Copy whichever lines of the data hold the word "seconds".
*** Data for this exercise ***
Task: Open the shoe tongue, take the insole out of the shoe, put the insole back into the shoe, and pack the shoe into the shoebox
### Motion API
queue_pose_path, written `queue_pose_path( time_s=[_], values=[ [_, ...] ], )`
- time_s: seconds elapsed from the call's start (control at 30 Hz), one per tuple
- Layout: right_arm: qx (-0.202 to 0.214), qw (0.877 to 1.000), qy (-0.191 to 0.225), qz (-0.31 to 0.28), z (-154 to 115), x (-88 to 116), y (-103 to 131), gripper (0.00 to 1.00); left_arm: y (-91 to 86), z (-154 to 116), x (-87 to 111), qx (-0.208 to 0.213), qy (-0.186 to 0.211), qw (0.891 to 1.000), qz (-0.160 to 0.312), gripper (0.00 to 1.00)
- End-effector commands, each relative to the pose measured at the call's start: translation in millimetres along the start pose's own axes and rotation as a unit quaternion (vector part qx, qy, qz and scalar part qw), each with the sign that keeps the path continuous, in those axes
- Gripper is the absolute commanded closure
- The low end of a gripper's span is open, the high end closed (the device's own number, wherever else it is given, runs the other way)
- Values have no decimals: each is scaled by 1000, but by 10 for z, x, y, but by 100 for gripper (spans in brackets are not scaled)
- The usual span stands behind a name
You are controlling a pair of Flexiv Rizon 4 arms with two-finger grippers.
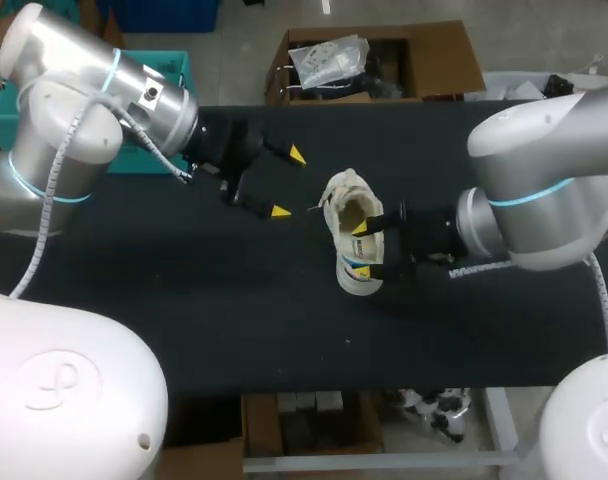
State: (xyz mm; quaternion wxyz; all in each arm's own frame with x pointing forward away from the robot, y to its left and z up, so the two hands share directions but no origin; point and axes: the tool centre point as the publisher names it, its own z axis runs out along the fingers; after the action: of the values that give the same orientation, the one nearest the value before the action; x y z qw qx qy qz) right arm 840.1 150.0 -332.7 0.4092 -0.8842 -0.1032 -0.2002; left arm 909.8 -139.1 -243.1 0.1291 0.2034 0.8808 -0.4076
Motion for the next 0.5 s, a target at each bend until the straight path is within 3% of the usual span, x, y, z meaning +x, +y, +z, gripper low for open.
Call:
queue_pose_path(
  time_s=[0.03, 0.1, 0.17, 0.23, 0.5],
  values=[
    [0, 1000, -6, -5, -21, 42, -67, 100, 13, -8, -8, -12, -5, 1000, -16, 0],
    [7, 1000, -10, -7, 30, 80, -35, 100, 57, -35, -64, -29, -13, 996, -81, 0],
    [12, 1000, -14, -5, 94, 115, -5, 100, 110, -62, -109, -80, -25, 987, -138, 0],
    [12, 1000, -18, -2, 168, 145, 27, 100, 110, -126, -116, -105, -38, 984, -137, 0],
    [12, 999, -29, 11, 391, 169, 103, 100, 110, -126, -116, -105, -38, 984, -137, 0]
  ],
)
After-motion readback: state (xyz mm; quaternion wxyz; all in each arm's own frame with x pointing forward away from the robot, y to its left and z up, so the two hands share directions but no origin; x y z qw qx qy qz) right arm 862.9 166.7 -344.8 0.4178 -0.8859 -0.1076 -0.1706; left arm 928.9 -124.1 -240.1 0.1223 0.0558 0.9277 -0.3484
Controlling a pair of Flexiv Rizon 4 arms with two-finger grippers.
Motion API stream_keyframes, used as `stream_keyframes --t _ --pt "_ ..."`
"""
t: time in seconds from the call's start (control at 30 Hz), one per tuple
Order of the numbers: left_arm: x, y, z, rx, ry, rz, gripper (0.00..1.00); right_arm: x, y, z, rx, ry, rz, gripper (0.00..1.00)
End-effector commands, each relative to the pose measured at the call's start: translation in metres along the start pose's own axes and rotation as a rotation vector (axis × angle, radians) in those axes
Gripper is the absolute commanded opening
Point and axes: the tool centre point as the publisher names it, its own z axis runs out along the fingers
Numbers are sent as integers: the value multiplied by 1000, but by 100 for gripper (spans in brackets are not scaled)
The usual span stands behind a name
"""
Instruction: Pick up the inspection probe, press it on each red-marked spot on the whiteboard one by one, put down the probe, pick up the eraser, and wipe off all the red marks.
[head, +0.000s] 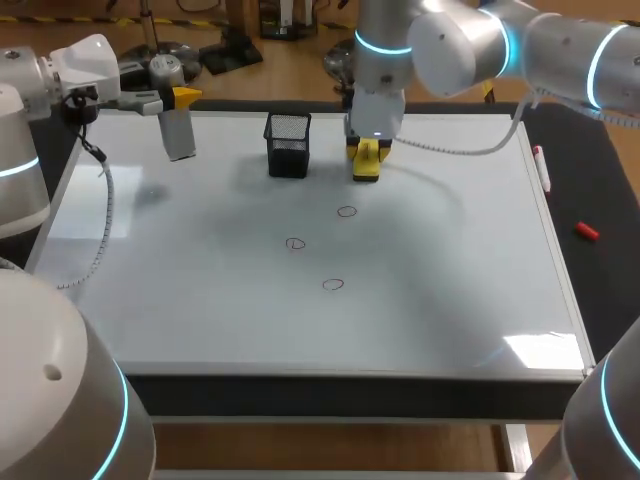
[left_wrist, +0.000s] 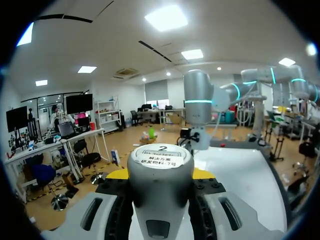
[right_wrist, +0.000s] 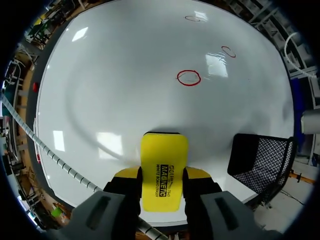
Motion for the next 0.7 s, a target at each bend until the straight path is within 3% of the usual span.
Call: stream_keyframes --t 0.03,0.27,0.7 --pt "0 0 0 2 -1 2 0 11 3 -12 24 -10 25 0" --pt "0 0 0 2 -1 2 0 34 4 -39 79 -22 158 0" --pt "0 0 0 2 -1 2 0 101 20 -61 85 36 466 0"
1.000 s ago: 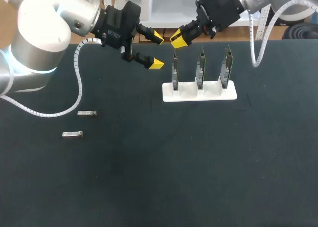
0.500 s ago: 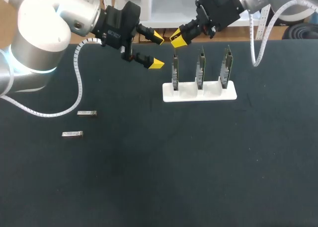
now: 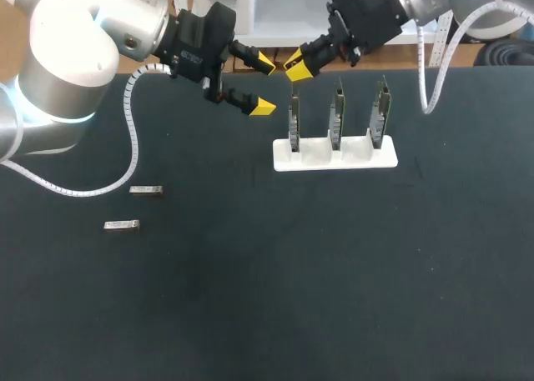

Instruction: Pick up the optical module with the left hand, and insert it into the network port with the right hand.

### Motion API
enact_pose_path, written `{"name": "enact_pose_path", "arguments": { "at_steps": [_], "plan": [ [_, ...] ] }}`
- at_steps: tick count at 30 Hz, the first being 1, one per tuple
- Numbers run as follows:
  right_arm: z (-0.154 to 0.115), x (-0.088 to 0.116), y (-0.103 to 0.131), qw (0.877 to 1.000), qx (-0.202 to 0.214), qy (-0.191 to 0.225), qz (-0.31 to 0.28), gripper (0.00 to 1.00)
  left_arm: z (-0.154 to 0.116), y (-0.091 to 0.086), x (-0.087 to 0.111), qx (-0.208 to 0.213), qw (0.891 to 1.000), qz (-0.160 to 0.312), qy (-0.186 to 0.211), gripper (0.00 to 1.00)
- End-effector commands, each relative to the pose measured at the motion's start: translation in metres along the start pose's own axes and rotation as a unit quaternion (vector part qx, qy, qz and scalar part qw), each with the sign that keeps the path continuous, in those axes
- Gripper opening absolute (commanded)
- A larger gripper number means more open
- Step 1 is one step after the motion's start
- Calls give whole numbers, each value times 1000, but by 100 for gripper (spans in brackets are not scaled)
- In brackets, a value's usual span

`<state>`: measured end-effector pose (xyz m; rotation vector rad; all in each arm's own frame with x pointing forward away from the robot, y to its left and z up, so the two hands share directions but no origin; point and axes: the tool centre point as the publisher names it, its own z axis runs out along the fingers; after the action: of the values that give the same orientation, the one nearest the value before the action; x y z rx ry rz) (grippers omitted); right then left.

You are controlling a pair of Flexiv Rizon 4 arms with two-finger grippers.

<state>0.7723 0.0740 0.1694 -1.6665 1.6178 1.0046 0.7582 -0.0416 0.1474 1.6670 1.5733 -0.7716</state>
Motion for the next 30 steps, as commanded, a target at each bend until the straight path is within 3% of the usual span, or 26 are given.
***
## Result below
- time_s: seconds elapsed from the call's start (control at 30 Hz), one per tuple
t: time in seconds from the call's start (control at 30 Hz), one per tuple

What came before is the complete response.